(Items listed in a dataset)
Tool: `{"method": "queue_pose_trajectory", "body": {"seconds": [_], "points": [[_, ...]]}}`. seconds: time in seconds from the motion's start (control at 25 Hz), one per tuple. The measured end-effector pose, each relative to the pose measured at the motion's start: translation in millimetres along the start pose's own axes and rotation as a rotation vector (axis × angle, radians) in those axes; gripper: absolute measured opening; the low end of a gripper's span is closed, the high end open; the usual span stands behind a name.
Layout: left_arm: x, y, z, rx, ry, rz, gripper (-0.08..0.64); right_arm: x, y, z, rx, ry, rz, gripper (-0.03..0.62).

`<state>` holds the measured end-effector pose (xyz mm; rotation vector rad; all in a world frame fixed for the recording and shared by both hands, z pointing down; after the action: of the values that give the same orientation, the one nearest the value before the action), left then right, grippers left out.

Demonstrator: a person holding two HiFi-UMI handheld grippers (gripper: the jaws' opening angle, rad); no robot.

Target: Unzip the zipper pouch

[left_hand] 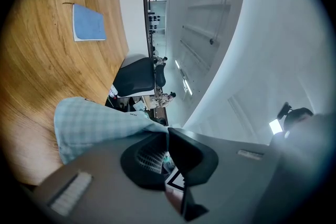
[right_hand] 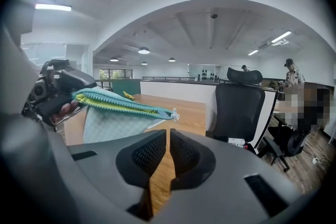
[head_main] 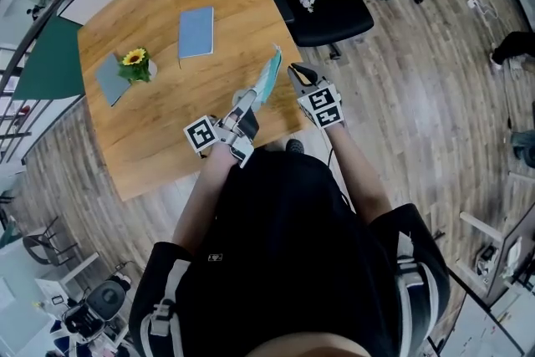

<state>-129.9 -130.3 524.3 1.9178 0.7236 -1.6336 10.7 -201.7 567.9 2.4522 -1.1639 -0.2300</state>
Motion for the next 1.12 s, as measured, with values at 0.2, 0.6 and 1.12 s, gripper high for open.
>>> {"method": "queue_pose_trajectory", "body": {"seconds": [0.2, 0.6, 1.12], "points": [[-4.2, -3.0, 11.8, 0.013, -0.002, 0.010, 0.005, -5.3, -3.0, -9.1, -0.038, -0.004, 0.006, 0.012], [-15.2, -15.6, 44.2, 0.047, 0.011, 0.021, 0.005, -11.1, -9.9, -18.9, -0.059, 0.007, -0.026, 0.012], [-23.8, -29.3, 74.1, 0.102, -0.001, 0.019, 0.005, -22.6, -10.4, -23.3, -0.060, 0.034, -0.035, 0.014]]}}
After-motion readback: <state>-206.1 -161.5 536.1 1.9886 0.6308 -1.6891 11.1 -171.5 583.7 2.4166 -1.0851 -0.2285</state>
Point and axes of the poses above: the fingertips, and each gripper's own axes: y forward along the fingers, x to its right, z out of its top, the point moved 3 cm from there along -y, backward along the fingers, and after that the axes turned 7 degrees about z, right-handed, at the moved point
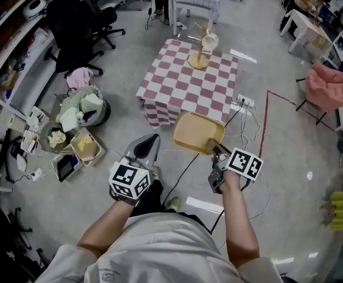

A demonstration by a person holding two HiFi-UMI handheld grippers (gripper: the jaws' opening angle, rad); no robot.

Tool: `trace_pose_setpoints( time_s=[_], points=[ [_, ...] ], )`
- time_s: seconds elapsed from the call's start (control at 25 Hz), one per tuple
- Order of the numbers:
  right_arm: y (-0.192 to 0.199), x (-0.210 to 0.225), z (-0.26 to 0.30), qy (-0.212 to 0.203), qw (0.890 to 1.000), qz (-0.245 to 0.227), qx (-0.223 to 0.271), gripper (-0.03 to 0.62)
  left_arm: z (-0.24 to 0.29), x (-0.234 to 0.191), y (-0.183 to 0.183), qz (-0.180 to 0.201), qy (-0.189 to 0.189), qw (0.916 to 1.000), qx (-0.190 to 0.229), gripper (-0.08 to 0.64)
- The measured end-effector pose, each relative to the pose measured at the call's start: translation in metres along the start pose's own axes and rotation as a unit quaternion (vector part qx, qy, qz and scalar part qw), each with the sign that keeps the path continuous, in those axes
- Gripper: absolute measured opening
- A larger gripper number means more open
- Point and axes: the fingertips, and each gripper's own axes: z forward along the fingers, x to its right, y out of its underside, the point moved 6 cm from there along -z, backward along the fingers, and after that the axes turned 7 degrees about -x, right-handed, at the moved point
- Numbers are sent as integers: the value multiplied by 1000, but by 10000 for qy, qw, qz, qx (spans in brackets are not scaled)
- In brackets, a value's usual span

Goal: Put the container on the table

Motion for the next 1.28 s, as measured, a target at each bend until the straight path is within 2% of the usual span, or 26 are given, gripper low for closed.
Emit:
trace_pose_setpoints(
  time_s=[0.32,0.84,1.04,1.28],
  points=[
    [-28,4,52,213,9997,74,-96,58,48,-43,-6,-10,134,9999,-46,6],
    [-87,-8,180,566,9975,424,-7,58,134,-165,-31,-13,478,9986,-232,6],
    [-93,-4,222,735,9953,634,-42,58,157,-199,-28,66,626,9973,-386,6],
    [-100,13,268,895,9927,776,-213,58,184,-221,-19,-67,726,9960,-513,6]
  ],
)
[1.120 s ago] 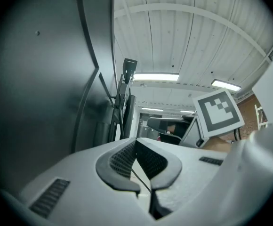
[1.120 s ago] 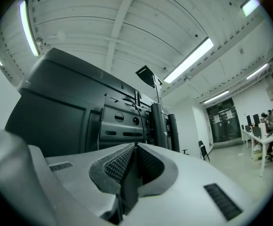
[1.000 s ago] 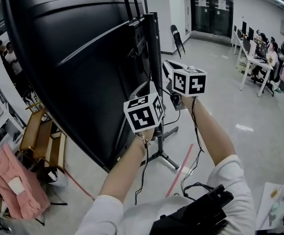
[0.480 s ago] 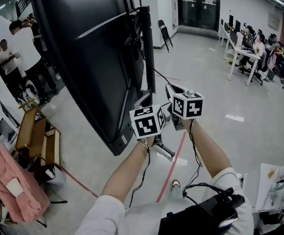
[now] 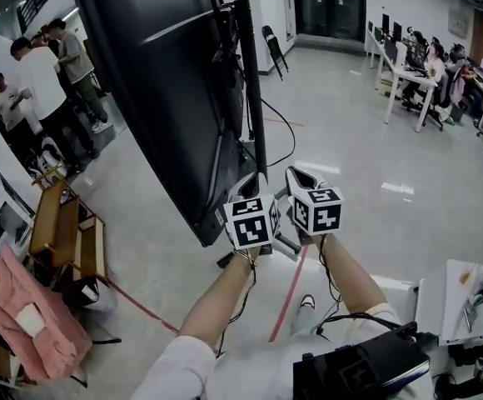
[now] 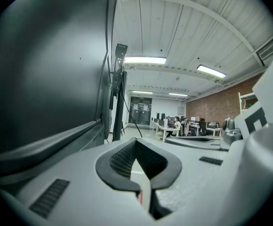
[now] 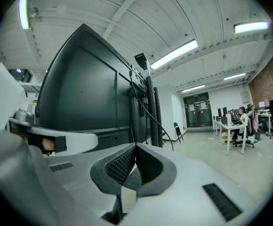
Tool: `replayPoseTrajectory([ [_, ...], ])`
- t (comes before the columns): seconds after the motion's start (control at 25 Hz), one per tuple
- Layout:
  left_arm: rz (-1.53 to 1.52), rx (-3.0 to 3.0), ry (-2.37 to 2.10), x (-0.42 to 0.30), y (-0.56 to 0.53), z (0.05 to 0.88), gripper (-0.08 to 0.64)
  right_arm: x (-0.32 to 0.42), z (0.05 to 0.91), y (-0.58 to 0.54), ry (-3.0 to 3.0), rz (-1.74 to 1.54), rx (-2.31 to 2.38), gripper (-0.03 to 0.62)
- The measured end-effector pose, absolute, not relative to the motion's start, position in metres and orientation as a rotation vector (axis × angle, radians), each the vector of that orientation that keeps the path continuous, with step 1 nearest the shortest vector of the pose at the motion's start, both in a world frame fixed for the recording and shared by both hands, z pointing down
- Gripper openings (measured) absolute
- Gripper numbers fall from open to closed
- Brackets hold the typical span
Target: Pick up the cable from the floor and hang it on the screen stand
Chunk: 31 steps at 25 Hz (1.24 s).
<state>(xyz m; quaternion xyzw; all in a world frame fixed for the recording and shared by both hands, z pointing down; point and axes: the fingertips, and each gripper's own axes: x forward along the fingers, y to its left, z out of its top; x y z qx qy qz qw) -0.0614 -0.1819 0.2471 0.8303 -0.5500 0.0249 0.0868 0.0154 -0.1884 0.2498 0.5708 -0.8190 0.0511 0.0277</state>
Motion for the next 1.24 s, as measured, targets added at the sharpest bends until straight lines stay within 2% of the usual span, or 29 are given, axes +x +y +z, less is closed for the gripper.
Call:
replayPoseTrajectory([
  [0.64,0.002,2.391,-1.601,-0.061,-0.206,0.246,0.003,0.014,0.253,-0.213,-2.506,0.183,1.773,0.017],
  [1.24,0.054,2.399,-1.594,-0.058,-0.205,0.258,0.003,0.022,0.259,-0.208,-2.481,0.208,1.797,0.017],
])
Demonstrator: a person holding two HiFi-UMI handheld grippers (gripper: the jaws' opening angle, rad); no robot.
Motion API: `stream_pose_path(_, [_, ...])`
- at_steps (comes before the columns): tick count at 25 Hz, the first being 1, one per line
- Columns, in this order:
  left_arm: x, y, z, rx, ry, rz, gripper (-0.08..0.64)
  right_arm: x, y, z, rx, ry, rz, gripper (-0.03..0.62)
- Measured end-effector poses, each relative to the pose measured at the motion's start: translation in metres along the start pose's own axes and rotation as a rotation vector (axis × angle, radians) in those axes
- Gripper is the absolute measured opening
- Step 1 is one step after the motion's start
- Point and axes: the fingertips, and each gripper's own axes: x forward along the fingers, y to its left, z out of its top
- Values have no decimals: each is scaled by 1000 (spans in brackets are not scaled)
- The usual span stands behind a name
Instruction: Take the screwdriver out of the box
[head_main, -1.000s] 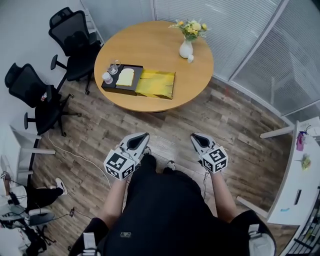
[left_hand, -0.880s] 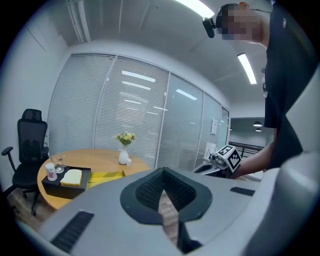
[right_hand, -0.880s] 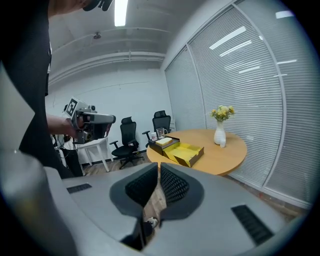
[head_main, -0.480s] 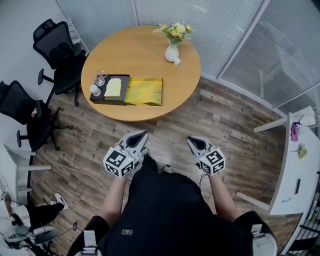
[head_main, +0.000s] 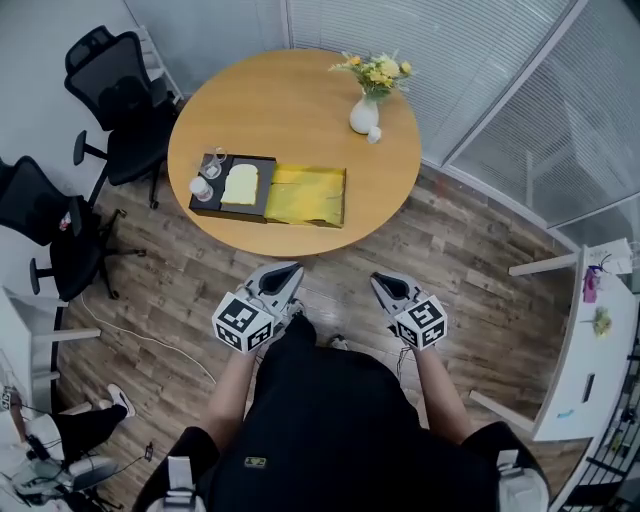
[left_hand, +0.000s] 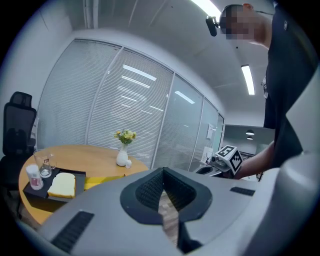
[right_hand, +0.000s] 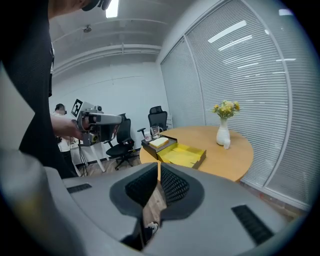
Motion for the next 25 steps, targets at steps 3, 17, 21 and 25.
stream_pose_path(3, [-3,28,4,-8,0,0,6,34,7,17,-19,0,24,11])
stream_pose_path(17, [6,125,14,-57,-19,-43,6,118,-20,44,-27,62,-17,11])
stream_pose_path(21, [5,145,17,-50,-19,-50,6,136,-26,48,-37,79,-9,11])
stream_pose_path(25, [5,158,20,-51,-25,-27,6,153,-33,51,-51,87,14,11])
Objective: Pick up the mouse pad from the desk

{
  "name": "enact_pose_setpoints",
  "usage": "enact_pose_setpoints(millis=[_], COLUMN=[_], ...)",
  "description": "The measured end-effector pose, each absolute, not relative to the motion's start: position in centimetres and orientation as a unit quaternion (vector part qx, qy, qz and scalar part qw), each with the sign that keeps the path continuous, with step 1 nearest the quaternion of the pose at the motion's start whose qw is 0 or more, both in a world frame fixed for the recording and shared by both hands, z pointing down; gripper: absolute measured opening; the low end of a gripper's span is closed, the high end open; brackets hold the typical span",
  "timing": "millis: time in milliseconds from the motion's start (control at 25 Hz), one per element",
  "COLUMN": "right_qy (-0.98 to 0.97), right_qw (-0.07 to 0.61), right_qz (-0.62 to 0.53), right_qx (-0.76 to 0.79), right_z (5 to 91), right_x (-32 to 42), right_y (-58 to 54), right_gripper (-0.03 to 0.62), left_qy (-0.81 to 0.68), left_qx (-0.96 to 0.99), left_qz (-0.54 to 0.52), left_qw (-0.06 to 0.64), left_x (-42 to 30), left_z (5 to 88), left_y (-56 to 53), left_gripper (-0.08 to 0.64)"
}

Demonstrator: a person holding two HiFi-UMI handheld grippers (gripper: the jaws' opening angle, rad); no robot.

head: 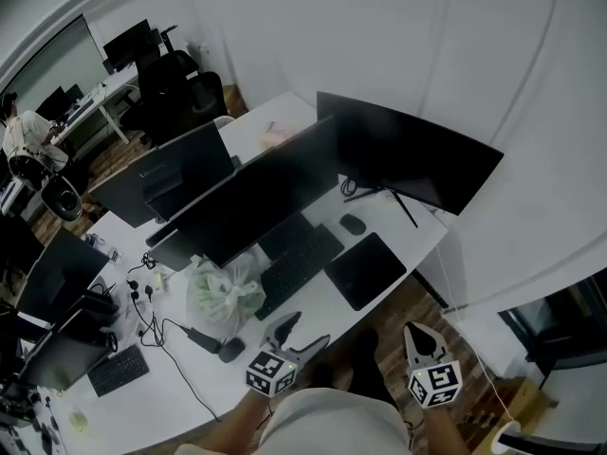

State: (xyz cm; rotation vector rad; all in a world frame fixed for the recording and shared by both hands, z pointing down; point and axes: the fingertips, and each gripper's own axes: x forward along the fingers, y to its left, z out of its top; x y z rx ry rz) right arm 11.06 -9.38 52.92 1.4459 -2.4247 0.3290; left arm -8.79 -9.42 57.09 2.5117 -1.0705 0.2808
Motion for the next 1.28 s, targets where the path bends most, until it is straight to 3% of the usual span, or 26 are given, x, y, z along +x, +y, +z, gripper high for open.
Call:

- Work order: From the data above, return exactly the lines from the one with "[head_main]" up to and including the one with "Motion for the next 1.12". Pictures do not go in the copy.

- Exercise solution:
[head_main] 

<state>-129.9 -130.3 524.3 1.9178 0.7236 -1.6336 10.7 -201.7 567.9 2.4522 -1.1639 -0.2300</state>
Motion for the next 1.12 s, as measured, with values at 0.2, 0.6 and 1.12 s, gripper high for open.

The response is now complete.